Kubernetes Migration (k3s on EC2)

The VP of Engineering attended KubeCon and came back a changed person. A company-wide Slack message confirmed that “all services will migrate to Kubernetes by Q3.” When you pointed out that the Minecraft server is not a business-critical production service, you were told that “all means all.” There was a follow-up message clarifying that this includes the Minecraft server specifically.

You are not being asked to build an enterprise platform. You are being asked to migrate a stateful service to Kubernetes in a controlled way: with declarative deployments, self-healing, and the buzzword compliance that leadership requires.

Learning Objectives

• Deploy and operate a stateful workload in Kubernetes.
• Use Kubernetes primitives appropriately: Services, ConfigMaps/Secrets, probes, resource controls.
• Preserve and protect state (world data) during migration.
• Demonstrate operational behaviors: rollout, rollback, and failure recovery.

Constraints (AWS Academy)

• Kubernetes must run on EC2.
• Use k3s for Kubernetes unless your instructor explicitly approves an alternative.
• Infrastructure should still be provisioned via Terraform/OpenTofu.
• State handling must be explicit and defensible (for k3s single node, simplicity is acceptable if well-justified).

Requirements

A. Provisioning

• Terraform provisions an EC2 host that runs k3s.
• Network exposure is explicitly defined:
  • Administrative access must be restricted.
  • Minecraft service exposure must be deliberate (e.g., NodePort with documented port mapping).

B. Kubernetes Deployment

• Minecraft runs in Kubernetes using your ECR-hosted image. Use the image you published in Assignment 2 or built via your CI/CD pipeline from Assignment 3. Reference a specific pinned tag, not latest.
• Configuration is delivered via ConfigMap/Secret (as appropriate).
• Health management:
  • Liveness and readiness probes are defined and justified.
• Resource controls:
  • Resource requests/limits (or a justified alternative) are present.

C. Persistence and Safety

• World data is stored persistently.
• You must document:
  • Where the data is stored.
  • How it is backed up to S3.
  • How it is restored.

D. Operational Demonstrations

You must demonstrate:

• A rollout to a new image version.
• A rollback to a previous version.
• A failure drill (choose one):
  • Node reboot: reboot the EC2 host, show k3s and Minecraft recover automatically with world data intact.
  • Bad deploy: push a deployment with a broken or missing image tag, show the rollback process restores service.
  • Resource exhaustion: simulate a resource constraint (e.g., set extremely low memory limits), show detection and recovery.

What You’ll Submit

1. Terraform updates for k3s provisioning
2. Kubernetes manifests (or Helm/Kustomize config)
3. Narrated screen recording (max 3 minutes) with timestamps for 4 checkpoints:
   1. kubectl get nodes/pods showing Minecraft running, nmap reachability on 25565/tcp
   2. Persistence proof: delete the pod, show world data survives
   3. Rollout to new version, then rollback to previous version
   4. Execute failure drill: introduce failure, detect, recover
4. Updated documentation (architecture + runbooks)
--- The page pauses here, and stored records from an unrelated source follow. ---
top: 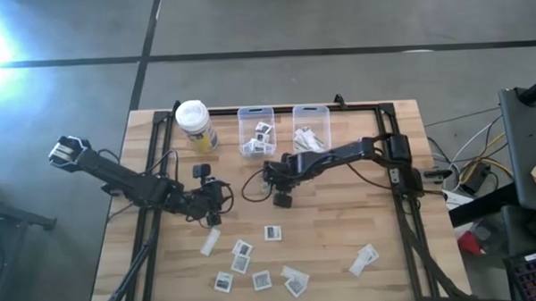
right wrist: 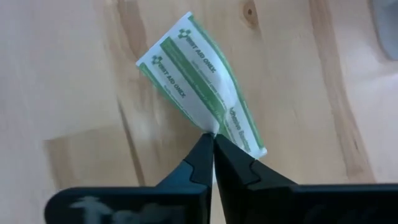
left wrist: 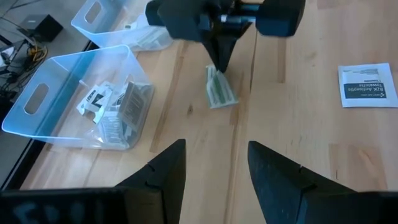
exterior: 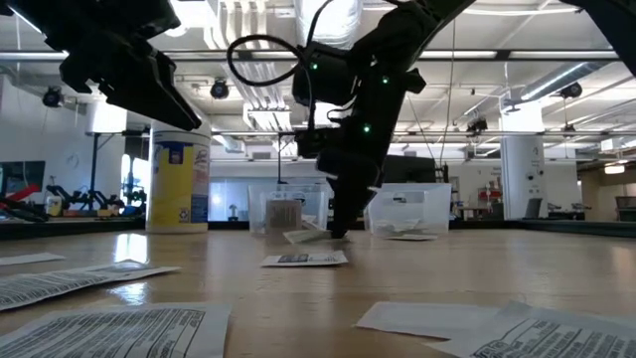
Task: Pick & Place First Aid Supplies
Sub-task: Put the bandage into the right transparent bin
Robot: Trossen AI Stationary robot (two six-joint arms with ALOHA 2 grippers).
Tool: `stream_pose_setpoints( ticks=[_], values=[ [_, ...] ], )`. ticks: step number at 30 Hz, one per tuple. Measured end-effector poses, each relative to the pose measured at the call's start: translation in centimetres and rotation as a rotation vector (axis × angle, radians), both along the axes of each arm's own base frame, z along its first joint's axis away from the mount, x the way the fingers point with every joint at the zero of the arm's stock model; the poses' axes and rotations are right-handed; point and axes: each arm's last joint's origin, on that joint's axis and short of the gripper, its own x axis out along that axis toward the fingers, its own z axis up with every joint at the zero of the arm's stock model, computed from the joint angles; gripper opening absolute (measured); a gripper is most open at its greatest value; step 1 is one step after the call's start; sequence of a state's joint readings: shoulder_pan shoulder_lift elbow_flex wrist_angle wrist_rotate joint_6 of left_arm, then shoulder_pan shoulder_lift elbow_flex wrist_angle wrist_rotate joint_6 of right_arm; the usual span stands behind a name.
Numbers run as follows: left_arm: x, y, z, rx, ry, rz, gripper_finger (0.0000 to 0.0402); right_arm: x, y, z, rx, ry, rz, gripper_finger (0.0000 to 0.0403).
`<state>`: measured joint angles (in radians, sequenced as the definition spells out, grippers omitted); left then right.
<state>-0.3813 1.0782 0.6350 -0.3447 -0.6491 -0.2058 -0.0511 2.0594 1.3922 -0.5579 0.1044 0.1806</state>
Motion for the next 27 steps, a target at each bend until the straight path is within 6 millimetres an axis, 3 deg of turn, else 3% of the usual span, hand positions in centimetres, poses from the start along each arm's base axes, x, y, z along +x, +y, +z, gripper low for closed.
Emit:
stream_pose_setpoints(
  ticks=[10, 19, 27],
  values=[
    [0.0, 0.0, 0.0, -0.009, -0.003, 0.007, 0.0168, -1.3, 0.5, 3.2, 0.006, -0.009, 0.011, 0.0008],
    [0.0, 0.0, -0.1, -0.011, -0.004, 0.009, 0.0168, -3.8, 0.2, 9.2, -0.098, -0.096, -0.032, 0.0008],
    [0.0, 0.0, -0.1, -0.011, -0.004, 0.009, 0.0168, -7.0, -2.1, 14.4, -0.273, -0.224, -0.222, 0.0008]
  ],
)
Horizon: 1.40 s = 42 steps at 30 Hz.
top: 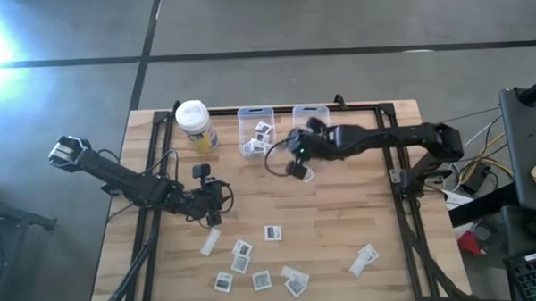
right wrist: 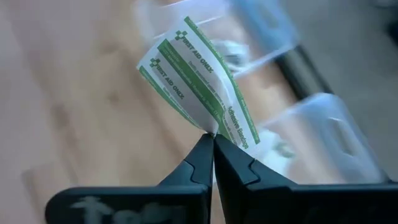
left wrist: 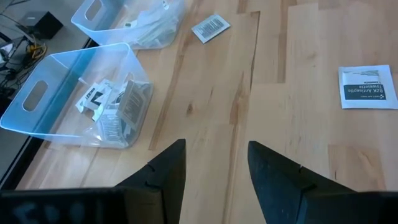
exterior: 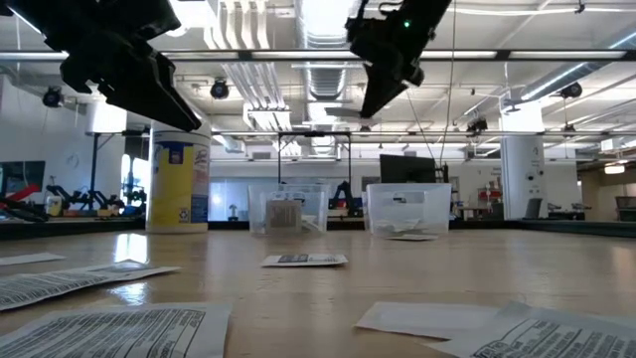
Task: Pick & Place First Aid Supplies
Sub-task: Put the bandage into the right transparent bin
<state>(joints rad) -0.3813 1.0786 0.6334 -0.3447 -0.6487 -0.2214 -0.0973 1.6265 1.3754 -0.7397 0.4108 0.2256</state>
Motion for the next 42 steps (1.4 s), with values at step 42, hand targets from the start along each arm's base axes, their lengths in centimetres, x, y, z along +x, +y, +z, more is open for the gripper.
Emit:
stream_pose_setpoints(
  ticks=[42],
  values=[
    [0.0, 0.0, 0.0, 0.0, 0.0, 0.0, 0.0168, -3.2, -9.9, -8.3, 0.354, 0.159, -0.549, 0.001]
  ],
)
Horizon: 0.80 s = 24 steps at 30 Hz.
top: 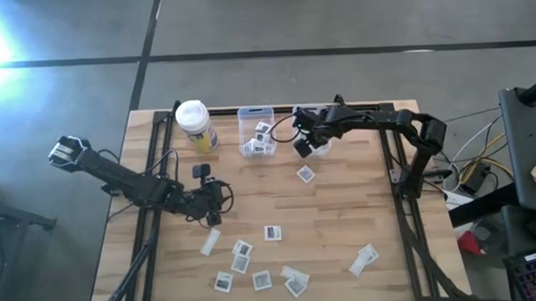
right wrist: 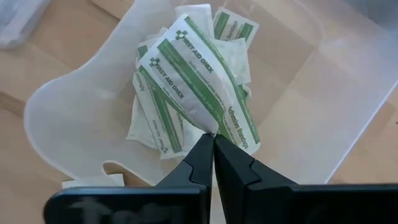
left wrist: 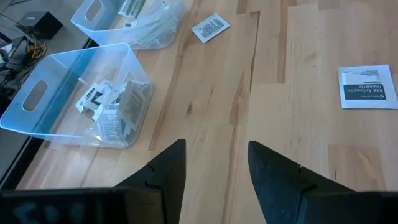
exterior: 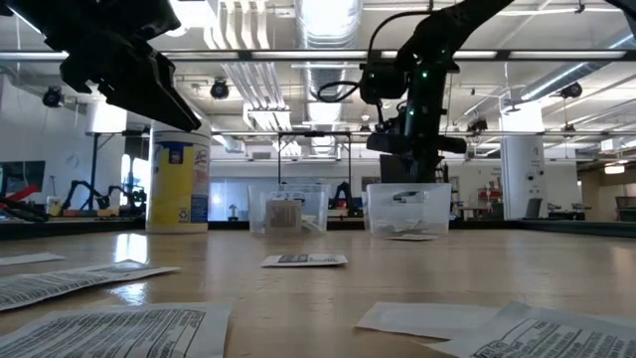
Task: Pick & Place First Aid Supplies
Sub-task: Put the bandage into the right transparent bin, then put the towelette pack into the left transparent bin
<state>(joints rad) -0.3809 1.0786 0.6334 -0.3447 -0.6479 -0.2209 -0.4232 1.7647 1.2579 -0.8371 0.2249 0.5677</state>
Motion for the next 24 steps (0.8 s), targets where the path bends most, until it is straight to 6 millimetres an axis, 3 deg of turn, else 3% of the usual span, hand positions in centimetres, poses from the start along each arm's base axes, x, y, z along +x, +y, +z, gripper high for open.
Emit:
stream_pose_setpoints(
  ticks=[14, 19, 24],
  values=[
    [0.0, 0.0, 0.0, 0.0, 0.0, 0.0, 0.0168, 0.1, -0.4, 1.1, -0.018, 0.003, 0.027, 0.0101],
    [0.0, 0.0, 0.0, -0.01, -0.004, 0.007, 0.0168, 0.0, -0.1, 2.7, 0.005, -0.001, 0.052, 0.0121],
    [0.0, 0.0, 0.0, -0.03, -0.017, 0.021, 0.0168, 0.1, 1.5, 4.5, 0.015, -0.034, 0.092, 0.0127]
  ],
)
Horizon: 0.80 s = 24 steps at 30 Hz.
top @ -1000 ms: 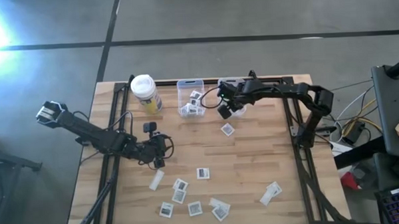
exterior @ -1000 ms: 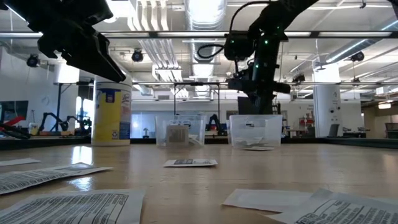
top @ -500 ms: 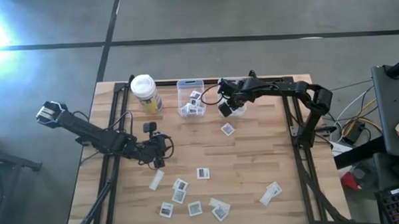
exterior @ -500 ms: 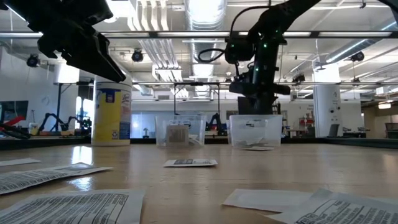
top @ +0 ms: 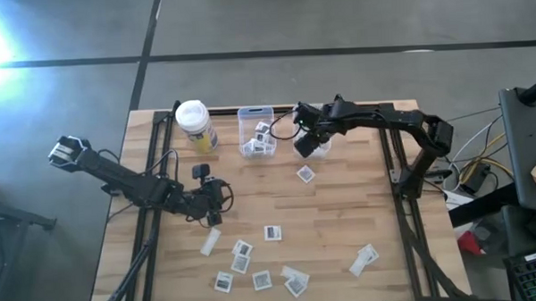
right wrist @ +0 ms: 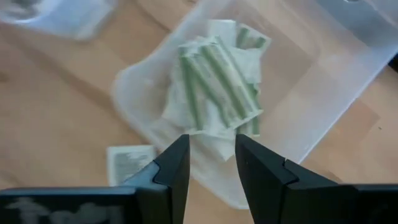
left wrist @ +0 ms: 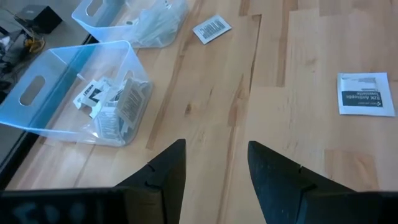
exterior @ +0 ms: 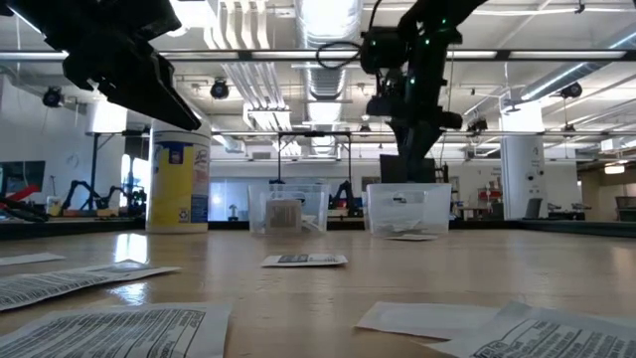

Server MOTD must include student name/ID. Submit timestamps alongside the video.

Minimal Contract (Acceptance)

A TA/operator must be able to:

• Deploy your manifests to a fresh k3s host and produce a joinable server.
• Restart workloads (or the node) and see the same world persist.
• Follow your runbook to roll forward and roll back.
• Restore from S3 backup to recover the world.

Question 1

Why is Kubernetes a better fit (or not) for this workload? Give two concrete operational benefits and one operational cost.

Question 2

How do your probes and resource settings reduce downtime or improve predictability?

Question 3

What is the single biggest failure mode in your persistence design? What is your mitigation?

Rubric (100 points)

• Kubernetes deployment correctness (25): server runs on k3s, reachable on 25565/tcp, config applied via ConfigMap/Secret.
• State persistence + recovery (25): persistent world data, S3 backups, and restore process proven.
• Operational controls (20): probes defined and justified; resource requests/limits set; rollout/rollback demonstrated.
• Failure drill quality (15): realistic scenario with clear detection, recovery steps, and documented outcome.
• Documentation + justification (15): architecture diagram, tradeoff explanations, and runbook updates are clear and usable.

Extra Credit (up to +10)

• Helm chart (+5): package the Minecraft deployment as a Helm chart with configurable values (server properties, resource limits, image tag). Show that helm install and helm upgrade work correctly.
• Network policy (+5): define a Kubernetes NetworkPolicy that restricts Minecraft pod traffic to only required ports and sources. Document what it blocks and why.

Extra credit must stay within this assignment’s Kubernetes scope (no additional cloud services or multi-node setups).